Analyze the time complexity of the following code snippet.

import numpy as np

arr = np.random.rand(1000, 1000, 10)
result = arr[..., 5]

This code selects the 6th element from the last dimension of a 3D array using ellipsis.

Identify Repeating Operations

Look for loops or repeated steps inside the operation.

  • Primary operation: Constructing a strided view by adjusting strides, shape, and base pointer.
  • How many times: Constant time, O(1), independent of array size.
How Execution Grows With Input

When the array size grows, the execution time remains constant.

Input Size (n x n x 10)Approx.
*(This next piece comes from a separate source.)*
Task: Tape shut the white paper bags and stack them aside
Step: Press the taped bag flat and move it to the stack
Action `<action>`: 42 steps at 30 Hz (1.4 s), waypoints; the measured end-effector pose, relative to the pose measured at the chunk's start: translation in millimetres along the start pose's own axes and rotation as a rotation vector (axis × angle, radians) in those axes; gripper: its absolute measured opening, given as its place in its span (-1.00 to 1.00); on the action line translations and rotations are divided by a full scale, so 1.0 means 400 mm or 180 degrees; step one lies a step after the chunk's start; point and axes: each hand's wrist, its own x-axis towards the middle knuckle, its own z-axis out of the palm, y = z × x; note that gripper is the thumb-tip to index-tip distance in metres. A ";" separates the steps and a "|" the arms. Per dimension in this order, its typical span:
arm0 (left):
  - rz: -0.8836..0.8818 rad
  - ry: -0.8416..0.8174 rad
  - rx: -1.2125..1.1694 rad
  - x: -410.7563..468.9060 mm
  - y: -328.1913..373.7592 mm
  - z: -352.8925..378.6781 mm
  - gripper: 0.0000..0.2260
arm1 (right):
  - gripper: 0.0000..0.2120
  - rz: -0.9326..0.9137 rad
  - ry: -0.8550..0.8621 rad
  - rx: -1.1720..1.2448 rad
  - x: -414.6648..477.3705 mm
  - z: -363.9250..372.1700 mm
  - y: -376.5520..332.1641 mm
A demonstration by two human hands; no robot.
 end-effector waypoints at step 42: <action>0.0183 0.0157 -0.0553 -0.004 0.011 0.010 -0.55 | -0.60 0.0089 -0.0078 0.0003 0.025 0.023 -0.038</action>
Operations
10 x 10 x 10O(1)
100 x 100 x 10O(1)
1000 x 1000 x 10O(1)

Pattern observation: The operations are constant regardless of array dimensions, as NumPy slicing creates a view without copying data.

Final Time Complexity

Time Complexity: O(1)

This means the time is constant and independent of the number of elements in the array dimensions, because it creates a lightweight view.

Common Mistake

[X] Wrong: "Using ellipsis takes O(n^2) time proportional to the output size."

[OK] Correct: Ellipsis expands to basic slicing (:, :, 5), which NumPy implements in constant time via views, without accessing or copying elements.

Interview Connect

Understanding how indexing affects performance helps you write efficient data code and explain your choices clearly.

Self-Check

What if we changed the code to select a slice like arr[..., 2:7]? How would the time complexity change?